THE PROBLEM. The lines to reproduce from the material below are those from the one containing "Tool queue_targets, used" through the one containing "Locate the black left gripper right", both included; write them out exactly and add nothing.

PROVIDED RECORDS.
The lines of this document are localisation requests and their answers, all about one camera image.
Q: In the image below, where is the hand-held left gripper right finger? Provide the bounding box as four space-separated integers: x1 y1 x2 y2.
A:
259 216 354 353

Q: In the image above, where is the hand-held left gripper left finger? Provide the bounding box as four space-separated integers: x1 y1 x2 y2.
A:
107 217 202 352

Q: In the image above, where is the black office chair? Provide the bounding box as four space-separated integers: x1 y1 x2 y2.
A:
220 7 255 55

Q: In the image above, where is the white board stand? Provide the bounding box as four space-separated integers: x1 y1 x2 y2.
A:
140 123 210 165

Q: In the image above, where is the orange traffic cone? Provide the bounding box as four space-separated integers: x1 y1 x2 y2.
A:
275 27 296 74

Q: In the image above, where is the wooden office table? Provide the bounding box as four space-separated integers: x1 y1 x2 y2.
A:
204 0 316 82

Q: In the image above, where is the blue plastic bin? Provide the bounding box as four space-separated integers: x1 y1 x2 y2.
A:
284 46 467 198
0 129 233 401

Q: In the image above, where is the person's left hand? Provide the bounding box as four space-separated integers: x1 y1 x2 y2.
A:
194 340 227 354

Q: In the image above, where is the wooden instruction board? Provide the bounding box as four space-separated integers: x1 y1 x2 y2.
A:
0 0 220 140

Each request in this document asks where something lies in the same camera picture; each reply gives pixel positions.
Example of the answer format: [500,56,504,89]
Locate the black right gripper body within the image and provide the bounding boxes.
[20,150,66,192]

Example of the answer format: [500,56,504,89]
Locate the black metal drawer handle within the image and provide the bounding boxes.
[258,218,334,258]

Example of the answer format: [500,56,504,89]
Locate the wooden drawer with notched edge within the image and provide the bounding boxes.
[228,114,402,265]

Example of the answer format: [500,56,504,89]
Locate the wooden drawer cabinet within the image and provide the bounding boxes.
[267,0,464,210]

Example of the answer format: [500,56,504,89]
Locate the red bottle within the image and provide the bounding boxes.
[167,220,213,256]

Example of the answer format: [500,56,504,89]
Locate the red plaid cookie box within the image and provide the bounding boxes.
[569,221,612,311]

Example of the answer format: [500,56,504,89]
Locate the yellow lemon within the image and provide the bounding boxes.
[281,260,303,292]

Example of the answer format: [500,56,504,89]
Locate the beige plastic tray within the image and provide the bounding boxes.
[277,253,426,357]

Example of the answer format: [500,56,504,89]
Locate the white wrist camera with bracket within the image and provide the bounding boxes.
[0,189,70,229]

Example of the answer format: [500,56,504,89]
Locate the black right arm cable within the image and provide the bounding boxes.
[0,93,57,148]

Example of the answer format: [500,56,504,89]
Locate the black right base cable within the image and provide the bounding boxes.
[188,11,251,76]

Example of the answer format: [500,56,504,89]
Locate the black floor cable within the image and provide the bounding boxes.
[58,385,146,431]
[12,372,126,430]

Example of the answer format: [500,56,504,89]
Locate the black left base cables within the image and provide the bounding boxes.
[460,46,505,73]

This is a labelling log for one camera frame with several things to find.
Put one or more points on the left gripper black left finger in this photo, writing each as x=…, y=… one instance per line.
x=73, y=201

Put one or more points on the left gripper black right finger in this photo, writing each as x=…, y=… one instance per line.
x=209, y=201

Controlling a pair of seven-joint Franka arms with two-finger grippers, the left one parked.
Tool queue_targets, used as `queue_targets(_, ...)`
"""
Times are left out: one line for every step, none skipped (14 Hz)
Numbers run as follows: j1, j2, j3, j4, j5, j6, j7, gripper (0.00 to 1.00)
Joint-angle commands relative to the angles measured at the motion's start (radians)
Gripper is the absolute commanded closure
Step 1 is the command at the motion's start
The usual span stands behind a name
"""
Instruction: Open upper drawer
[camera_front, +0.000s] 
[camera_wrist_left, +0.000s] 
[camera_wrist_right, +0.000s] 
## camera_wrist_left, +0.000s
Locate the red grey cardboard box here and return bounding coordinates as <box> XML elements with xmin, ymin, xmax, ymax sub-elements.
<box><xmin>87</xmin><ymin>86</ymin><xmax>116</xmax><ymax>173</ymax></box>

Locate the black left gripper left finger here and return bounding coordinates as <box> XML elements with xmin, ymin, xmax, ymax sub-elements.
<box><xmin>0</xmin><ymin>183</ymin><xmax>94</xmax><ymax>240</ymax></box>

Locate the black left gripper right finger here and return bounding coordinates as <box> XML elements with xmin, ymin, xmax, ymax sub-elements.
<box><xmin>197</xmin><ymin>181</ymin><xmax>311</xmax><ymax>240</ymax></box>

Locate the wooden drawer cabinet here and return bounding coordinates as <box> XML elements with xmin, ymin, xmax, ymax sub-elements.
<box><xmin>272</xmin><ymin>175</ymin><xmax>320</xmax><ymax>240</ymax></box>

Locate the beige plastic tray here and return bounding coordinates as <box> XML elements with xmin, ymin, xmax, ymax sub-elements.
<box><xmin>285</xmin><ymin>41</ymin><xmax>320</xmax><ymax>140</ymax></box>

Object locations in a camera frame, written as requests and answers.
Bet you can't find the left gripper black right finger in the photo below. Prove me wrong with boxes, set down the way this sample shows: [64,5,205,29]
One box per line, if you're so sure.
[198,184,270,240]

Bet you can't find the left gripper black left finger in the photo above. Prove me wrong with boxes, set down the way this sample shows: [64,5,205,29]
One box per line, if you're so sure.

TASK ANSWER.
Tool queue_targets, used as `queue_targets(_, ...)`
"""
Times are left out: one line for every step, none skipped (14 Hz)
Numbers run as follows: j1, j2, j3, j4, j5, j6, j7, gripper (0.00 to 1.00)
Joint-angle commands relative to the angles measured at the motion's start (radians)
Gripper is the absolute commanded closure
Step 1 is the command at the motion's start
The usual span stands behind a name
"""
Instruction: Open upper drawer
[camera_front, +0.000s] 
[camera_wrist_left, +0.000s] 
[camera_wrist_right, +0.000s] 
## camera_wrist_left, +0.000s
Locate the red grey cardboard box here and return bounding coordinates as <box> XML elements with xmin, ymin, xmax, ymax sub-elements.
<box><xmin>87</xmin><ymin>86</ymin><xmax>116</xmax><ymax>173</ymax></box>

Locate the black left gripper left finger here and return bounding coordinates as <box> XML elements with xmin, ymin, xmax, ymax sub-elements.
<box><xmin>0</xmin><ymin>183</ymin><xmax>94</xmax><ymax>240</ymax></box>

Locate the black left gripper right finger here and return bounding coordinates as <box> XML elements with xmin, ymin, xmax, ymax sub-elements.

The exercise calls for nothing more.